Exercise prompt: What do the lines from the top of the data through the line with "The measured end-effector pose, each" say? Quote them exactly and include both ends.

Input data:
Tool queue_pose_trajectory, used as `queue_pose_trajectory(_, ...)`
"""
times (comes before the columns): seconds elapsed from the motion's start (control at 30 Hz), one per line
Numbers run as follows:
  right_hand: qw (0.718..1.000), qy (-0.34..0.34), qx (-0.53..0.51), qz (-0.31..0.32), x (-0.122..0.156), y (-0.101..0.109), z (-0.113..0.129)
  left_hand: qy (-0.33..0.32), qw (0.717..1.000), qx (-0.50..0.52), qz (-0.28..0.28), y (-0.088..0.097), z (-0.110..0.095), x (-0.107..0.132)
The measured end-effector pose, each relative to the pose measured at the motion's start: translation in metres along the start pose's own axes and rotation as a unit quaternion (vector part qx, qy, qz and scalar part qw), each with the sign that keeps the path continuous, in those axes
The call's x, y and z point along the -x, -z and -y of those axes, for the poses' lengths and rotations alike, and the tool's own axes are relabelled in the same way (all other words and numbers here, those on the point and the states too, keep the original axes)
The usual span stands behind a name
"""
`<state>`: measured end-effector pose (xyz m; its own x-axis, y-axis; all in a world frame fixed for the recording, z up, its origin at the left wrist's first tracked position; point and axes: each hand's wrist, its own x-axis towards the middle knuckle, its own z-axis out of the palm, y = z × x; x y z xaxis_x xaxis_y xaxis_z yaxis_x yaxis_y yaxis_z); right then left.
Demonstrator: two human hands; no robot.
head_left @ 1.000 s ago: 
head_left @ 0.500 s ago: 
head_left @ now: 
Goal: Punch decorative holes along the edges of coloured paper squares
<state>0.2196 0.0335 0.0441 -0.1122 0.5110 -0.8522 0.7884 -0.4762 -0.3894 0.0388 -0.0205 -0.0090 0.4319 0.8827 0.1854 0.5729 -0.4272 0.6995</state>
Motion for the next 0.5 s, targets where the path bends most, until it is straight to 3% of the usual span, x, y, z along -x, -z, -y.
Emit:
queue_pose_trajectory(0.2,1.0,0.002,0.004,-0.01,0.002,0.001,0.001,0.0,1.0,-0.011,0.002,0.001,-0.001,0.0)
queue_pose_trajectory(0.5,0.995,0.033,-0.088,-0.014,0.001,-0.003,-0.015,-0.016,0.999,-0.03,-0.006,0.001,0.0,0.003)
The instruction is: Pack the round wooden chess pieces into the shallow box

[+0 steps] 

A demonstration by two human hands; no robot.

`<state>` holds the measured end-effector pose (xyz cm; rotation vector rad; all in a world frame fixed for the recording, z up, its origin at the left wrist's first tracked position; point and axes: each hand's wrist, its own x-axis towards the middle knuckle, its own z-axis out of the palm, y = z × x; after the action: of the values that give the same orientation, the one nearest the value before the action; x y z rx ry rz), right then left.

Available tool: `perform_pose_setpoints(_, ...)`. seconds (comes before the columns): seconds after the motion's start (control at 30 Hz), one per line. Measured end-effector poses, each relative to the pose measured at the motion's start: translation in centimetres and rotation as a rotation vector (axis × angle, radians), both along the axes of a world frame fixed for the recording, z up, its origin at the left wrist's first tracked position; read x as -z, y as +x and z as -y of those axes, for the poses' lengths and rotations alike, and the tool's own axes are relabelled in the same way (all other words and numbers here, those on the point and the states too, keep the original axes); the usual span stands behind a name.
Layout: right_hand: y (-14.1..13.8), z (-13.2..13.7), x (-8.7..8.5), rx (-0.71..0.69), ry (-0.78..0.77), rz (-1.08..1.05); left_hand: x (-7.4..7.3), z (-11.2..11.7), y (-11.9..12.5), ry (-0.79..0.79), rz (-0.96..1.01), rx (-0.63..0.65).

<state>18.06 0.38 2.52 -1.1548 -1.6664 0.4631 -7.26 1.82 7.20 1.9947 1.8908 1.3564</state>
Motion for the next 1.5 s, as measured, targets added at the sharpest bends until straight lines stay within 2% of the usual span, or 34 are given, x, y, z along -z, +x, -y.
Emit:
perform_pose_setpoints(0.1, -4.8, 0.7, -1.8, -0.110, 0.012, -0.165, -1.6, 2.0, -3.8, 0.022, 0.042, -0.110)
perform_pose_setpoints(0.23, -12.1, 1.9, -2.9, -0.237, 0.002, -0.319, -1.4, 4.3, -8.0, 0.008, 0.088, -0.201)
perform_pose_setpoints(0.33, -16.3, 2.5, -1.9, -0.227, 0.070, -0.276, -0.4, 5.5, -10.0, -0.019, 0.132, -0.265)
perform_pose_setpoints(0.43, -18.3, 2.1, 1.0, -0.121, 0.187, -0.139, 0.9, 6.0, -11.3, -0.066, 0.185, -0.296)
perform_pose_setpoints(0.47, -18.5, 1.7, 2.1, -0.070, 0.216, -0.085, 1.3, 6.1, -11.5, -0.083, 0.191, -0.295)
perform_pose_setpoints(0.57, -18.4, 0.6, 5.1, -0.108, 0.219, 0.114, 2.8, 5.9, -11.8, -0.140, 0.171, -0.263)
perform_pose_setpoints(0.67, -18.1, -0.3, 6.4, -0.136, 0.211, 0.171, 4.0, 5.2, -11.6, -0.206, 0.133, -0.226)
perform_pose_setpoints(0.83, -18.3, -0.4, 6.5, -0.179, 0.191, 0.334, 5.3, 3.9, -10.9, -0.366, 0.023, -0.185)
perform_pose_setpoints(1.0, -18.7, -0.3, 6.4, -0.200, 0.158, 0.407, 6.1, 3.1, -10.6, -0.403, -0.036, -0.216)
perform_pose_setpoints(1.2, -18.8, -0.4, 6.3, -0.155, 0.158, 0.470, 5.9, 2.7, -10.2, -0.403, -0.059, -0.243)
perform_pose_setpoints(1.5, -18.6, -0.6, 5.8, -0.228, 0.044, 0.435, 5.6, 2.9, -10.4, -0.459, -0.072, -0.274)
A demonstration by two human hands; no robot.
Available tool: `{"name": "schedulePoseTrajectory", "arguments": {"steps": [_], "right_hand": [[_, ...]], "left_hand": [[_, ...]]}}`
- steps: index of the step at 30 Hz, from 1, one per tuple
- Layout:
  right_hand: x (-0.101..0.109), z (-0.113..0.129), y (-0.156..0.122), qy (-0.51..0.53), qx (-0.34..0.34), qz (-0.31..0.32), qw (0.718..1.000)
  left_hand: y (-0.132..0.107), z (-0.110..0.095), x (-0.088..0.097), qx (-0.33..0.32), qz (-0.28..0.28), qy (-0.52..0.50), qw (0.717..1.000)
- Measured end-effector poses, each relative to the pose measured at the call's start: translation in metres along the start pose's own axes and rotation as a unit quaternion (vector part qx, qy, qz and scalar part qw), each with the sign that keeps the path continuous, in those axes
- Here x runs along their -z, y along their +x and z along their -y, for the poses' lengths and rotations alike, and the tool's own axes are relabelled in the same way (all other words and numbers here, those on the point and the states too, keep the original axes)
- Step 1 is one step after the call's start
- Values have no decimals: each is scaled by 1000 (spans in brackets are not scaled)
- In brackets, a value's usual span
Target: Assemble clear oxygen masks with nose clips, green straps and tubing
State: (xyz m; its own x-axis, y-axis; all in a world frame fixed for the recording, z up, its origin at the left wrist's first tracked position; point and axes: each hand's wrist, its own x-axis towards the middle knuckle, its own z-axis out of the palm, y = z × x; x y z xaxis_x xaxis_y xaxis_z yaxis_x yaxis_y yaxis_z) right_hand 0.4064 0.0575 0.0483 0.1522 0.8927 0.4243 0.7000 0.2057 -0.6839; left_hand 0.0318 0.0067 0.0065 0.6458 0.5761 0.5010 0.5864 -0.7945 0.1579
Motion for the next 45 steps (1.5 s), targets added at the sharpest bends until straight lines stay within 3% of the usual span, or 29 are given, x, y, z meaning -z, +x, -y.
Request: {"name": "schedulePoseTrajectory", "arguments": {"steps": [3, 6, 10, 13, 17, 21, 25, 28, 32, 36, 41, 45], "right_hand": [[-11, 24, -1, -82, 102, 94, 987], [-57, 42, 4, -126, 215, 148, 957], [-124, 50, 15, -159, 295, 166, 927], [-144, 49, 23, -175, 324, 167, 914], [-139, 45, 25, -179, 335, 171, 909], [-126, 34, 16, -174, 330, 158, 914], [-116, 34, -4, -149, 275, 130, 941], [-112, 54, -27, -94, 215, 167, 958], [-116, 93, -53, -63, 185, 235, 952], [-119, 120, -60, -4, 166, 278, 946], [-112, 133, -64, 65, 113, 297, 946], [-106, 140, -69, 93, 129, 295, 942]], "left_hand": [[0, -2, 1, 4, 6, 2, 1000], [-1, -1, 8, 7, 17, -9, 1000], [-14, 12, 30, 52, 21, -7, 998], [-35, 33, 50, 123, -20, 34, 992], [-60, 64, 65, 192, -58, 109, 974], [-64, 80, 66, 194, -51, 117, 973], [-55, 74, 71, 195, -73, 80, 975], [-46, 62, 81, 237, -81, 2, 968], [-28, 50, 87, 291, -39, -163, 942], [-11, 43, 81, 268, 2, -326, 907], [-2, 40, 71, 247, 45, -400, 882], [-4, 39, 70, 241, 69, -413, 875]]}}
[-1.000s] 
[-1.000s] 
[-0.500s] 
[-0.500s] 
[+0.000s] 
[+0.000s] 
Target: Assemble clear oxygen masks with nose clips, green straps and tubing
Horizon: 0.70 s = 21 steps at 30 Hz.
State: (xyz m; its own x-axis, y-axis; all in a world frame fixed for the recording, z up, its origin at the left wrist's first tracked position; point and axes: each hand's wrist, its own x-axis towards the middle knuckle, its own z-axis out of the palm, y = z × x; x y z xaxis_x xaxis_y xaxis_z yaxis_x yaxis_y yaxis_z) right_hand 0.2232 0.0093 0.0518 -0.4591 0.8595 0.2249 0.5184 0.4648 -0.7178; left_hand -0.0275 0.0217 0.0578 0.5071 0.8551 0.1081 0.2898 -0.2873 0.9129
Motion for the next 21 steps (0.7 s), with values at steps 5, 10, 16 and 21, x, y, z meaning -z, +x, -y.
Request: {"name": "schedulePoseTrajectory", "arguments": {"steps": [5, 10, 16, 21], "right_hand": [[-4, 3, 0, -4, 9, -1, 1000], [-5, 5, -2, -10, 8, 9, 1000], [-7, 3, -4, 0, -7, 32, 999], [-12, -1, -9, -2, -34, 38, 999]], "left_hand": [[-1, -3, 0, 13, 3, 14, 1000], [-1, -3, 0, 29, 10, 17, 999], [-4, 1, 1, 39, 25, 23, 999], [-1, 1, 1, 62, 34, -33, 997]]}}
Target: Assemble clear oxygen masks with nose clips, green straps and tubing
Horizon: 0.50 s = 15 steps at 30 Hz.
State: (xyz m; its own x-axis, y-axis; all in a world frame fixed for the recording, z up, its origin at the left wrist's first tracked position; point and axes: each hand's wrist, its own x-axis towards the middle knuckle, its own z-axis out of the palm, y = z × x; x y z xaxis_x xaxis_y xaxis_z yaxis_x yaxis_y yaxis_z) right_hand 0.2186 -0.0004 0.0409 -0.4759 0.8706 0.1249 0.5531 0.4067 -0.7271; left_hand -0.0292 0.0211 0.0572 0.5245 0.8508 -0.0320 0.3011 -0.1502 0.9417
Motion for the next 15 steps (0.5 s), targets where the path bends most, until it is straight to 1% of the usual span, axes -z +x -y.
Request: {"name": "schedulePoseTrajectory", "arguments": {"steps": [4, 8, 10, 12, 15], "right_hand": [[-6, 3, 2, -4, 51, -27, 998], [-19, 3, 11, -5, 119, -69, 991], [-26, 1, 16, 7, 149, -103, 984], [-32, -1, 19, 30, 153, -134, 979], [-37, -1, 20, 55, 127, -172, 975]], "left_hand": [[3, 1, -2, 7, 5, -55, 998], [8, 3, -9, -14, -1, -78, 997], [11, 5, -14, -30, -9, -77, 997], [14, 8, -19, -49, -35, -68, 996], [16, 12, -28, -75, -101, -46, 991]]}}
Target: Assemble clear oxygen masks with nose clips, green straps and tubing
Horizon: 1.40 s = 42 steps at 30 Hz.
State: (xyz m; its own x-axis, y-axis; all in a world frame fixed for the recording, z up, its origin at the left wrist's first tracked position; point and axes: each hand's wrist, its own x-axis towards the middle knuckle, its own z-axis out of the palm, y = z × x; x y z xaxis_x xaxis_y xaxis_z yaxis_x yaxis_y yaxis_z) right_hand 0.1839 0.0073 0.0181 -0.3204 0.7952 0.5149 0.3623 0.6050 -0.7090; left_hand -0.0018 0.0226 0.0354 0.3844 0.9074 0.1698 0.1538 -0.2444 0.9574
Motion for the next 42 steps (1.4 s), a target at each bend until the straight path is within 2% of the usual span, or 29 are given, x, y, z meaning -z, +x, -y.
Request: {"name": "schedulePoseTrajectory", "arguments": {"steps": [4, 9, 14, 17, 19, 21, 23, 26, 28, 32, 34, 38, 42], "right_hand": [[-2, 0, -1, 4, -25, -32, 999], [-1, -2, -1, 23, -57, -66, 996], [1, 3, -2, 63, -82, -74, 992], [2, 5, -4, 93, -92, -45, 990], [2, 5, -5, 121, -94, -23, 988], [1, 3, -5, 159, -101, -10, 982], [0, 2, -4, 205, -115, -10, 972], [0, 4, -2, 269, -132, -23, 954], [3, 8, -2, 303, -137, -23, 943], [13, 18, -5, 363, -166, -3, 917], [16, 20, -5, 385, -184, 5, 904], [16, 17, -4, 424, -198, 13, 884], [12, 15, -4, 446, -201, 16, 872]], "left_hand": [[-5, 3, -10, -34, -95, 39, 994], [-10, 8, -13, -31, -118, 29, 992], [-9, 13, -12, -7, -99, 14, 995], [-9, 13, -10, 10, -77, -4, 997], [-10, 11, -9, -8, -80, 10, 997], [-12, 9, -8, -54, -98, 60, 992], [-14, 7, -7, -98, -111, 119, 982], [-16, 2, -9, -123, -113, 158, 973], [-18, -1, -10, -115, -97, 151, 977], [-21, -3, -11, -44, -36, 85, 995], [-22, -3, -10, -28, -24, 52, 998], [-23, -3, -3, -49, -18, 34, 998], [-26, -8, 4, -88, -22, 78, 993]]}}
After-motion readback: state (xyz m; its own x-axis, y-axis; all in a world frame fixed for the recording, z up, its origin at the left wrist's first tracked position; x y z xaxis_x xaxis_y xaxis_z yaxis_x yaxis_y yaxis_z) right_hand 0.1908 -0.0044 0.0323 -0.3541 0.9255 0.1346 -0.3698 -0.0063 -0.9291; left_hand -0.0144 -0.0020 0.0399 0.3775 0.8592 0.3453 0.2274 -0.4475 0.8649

Response for this exercise:
Tool queue_pose_trajectory, used as `queue_pose_trajectory(_, ...)`
"""
times (comes before the columns): seconds elapsed from the motion's start (control at 30 Hz), one per line
Numbers run as follows:
  right_hand: qw (0.718..1.000), qy (-0.34..0.34), qx (-0.53..0.51), qz (-0.31..0.32), x (-0.122..0.156), y (-0.101..0.109), z (-0.113..0.129)
  left_hand: qy (-0.33..0.32), qw (0.717..1.000), qx (-0.50..0.52), qz (-0.28..0.28), y (-0.088..0.097), z (-0.110..0.095), x (-0.107..0.132)
The measured end-effector pose, each relative to the pose measured at the motion's start: translation in metres along the start pose's own axes and rotation as a unit quaternion (vector part qx, qy, qz and scalar part qw), each with the sign that keeps the path continuous, in those axes

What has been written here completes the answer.